*Collected data*.

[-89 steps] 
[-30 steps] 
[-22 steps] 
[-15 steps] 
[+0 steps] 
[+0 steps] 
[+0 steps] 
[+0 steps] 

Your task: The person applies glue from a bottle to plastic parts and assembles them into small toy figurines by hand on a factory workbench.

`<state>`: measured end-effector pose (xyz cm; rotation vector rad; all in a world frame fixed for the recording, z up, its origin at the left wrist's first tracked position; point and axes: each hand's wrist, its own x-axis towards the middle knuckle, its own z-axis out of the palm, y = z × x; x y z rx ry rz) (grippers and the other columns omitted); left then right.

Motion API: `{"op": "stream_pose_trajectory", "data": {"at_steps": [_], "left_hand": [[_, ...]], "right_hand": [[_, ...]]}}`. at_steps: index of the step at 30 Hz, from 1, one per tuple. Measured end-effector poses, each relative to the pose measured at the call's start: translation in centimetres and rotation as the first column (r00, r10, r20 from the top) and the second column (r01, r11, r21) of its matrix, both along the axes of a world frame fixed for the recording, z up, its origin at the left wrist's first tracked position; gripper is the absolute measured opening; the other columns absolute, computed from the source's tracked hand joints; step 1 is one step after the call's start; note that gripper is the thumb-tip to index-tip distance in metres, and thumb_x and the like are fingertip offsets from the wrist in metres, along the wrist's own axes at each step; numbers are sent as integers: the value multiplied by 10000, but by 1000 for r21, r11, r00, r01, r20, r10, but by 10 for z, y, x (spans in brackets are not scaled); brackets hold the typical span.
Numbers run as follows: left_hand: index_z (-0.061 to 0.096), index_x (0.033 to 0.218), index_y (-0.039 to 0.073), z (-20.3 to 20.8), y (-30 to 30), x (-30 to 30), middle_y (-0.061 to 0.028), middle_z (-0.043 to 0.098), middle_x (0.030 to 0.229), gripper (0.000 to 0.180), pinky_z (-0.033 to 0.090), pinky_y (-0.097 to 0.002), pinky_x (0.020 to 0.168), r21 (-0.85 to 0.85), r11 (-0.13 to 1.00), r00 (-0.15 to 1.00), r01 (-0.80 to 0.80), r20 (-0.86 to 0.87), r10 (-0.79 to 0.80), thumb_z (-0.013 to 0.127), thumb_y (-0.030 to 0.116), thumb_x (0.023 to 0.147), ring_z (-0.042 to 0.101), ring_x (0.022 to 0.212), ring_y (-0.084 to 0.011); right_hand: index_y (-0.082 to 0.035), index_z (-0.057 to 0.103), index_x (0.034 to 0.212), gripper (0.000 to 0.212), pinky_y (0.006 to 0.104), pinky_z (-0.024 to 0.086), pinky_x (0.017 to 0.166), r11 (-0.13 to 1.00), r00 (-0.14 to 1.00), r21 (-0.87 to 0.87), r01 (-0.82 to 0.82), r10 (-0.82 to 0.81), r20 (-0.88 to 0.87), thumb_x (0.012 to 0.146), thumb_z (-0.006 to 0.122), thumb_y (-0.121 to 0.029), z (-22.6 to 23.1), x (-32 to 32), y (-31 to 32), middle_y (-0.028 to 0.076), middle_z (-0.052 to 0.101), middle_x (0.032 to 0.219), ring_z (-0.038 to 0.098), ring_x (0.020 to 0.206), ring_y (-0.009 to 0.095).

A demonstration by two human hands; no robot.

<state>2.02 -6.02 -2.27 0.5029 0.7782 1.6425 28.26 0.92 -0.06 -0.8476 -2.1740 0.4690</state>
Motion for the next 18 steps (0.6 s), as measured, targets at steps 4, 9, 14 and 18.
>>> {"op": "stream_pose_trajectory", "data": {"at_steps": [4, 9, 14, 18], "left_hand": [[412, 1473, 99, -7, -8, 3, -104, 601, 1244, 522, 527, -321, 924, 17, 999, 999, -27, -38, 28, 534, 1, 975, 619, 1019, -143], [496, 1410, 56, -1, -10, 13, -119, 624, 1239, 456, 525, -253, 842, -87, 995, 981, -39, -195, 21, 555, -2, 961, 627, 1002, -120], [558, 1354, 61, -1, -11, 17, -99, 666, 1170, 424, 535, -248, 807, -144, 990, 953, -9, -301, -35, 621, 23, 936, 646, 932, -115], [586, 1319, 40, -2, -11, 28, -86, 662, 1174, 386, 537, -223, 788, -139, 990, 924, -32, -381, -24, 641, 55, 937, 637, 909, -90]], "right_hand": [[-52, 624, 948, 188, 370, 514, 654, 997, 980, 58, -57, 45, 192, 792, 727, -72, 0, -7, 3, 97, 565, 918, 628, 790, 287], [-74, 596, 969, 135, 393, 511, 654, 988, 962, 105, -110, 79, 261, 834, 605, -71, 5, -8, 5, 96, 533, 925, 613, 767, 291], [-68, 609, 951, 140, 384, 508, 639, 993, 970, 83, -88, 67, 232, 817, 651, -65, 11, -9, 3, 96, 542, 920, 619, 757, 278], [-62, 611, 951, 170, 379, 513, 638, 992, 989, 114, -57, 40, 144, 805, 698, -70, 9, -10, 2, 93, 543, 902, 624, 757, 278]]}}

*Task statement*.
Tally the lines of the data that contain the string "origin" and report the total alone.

*Exercise response*.
2